We put up with this Washington silliness at Longfellow Elementary because there were cupcakes the last half hour of school and some sort of cherry cobbler in the school cafeteria for lunch.

February tries us, but it does some things for us, too. It brings us slowly lengthening days, seed catalogs, stacks of rakes in the racks that once held snow shovels, and gas grills and lawn mowers making their slow march from storeroom to showroom.

February gives us a reason to binge-watch TV, read big books, work complicated jigsaw puzzles, or do nothing much at all.  February helps us get ambitious in spring by making us good and bored in late winter. February teases us, or reassures us, with a few warm days here and there, spring-like afternoons with showers and puddles and gusts of wind.  February reminds us there are only a few more weeks when we might reasonably expect snow.

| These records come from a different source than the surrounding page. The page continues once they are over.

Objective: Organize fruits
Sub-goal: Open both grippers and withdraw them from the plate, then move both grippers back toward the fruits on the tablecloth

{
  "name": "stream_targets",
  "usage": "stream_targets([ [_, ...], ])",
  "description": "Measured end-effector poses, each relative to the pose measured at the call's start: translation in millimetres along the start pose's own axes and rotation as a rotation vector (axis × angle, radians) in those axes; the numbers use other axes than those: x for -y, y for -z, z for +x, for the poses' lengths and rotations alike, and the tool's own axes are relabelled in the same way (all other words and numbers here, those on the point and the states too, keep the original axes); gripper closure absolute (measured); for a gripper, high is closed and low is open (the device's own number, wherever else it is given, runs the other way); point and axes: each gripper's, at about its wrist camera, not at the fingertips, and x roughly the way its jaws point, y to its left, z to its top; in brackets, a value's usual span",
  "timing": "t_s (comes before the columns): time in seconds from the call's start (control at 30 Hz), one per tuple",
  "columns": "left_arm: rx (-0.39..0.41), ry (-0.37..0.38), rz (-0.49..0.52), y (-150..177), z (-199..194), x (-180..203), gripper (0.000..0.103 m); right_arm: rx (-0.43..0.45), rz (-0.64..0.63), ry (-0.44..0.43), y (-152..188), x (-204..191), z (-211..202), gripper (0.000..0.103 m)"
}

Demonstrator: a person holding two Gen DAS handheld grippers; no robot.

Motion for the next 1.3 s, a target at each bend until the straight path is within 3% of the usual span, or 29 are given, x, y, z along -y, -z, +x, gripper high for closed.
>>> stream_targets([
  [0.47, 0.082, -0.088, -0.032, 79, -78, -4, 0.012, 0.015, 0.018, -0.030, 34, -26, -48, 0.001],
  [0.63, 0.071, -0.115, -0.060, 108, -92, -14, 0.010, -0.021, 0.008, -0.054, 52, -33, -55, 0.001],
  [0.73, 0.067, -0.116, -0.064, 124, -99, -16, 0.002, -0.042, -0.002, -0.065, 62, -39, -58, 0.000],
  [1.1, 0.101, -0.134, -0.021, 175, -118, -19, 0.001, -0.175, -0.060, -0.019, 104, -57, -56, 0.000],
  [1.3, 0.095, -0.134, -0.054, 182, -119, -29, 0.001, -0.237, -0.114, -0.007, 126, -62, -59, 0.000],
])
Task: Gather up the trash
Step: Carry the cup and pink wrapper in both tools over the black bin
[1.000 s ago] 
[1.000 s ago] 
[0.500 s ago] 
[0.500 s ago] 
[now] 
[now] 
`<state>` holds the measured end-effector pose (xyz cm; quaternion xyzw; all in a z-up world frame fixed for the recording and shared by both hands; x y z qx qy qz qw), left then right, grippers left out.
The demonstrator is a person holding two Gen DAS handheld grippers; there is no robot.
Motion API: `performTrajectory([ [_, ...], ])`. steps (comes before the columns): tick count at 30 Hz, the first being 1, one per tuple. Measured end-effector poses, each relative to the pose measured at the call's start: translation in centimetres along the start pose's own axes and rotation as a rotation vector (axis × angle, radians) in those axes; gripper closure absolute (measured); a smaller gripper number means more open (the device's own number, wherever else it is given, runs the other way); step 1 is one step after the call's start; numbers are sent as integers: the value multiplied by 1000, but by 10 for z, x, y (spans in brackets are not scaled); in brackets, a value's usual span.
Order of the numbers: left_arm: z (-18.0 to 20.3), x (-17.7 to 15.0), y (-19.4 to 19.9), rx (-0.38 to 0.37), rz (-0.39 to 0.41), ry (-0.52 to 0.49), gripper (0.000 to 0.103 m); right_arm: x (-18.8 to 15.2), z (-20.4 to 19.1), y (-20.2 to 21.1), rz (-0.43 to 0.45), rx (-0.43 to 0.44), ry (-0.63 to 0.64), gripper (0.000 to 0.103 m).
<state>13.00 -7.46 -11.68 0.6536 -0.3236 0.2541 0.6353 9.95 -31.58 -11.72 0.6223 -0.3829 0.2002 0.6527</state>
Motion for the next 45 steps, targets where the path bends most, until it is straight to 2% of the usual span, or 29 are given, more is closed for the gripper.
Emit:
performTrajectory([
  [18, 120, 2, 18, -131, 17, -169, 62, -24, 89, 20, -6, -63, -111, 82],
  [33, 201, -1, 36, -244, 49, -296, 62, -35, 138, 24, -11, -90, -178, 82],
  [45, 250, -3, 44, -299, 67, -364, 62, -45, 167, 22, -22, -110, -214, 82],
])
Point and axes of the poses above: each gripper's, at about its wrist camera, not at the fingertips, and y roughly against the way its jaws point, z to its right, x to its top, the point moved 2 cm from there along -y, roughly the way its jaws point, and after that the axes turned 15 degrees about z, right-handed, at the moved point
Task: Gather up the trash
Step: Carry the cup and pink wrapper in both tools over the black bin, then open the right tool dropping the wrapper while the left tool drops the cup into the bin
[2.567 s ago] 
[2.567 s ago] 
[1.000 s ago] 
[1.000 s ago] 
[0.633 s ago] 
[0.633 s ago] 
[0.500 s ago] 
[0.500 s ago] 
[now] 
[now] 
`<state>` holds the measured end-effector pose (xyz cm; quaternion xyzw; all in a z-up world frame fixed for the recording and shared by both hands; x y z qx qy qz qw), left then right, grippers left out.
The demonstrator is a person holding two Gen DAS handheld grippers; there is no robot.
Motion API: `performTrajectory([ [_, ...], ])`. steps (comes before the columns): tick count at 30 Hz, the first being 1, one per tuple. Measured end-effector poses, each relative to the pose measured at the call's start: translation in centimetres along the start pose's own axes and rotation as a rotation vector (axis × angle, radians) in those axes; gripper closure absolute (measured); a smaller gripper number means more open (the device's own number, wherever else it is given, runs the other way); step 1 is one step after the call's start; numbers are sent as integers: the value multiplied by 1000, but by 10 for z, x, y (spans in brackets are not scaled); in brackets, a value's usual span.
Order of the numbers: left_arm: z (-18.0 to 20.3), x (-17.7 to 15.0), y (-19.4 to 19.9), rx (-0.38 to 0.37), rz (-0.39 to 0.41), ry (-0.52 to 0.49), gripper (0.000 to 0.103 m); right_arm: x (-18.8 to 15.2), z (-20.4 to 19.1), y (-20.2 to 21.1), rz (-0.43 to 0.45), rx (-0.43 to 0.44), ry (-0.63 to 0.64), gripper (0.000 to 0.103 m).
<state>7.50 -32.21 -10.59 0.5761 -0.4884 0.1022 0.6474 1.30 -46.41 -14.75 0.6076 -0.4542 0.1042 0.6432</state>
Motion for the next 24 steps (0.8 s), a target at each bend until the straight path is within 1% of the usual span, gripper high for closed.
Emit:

Then March, the lion or the lamb, bringing us crocus, daffodils, hyacinth, the first curled fingers of hostas breaking the ground.  The buzz of activity in greenhouses, and we stop by, even though the geraniums and herbs aren’t ready yet, stop by just to smell the loamy, peaty composty aroma that signifies new life about to burst from jute pods the size of Dixie cups.

February, we love to hate ya, but you do serve a purpose.  We will try to remember that, a year from now, when you roll back in.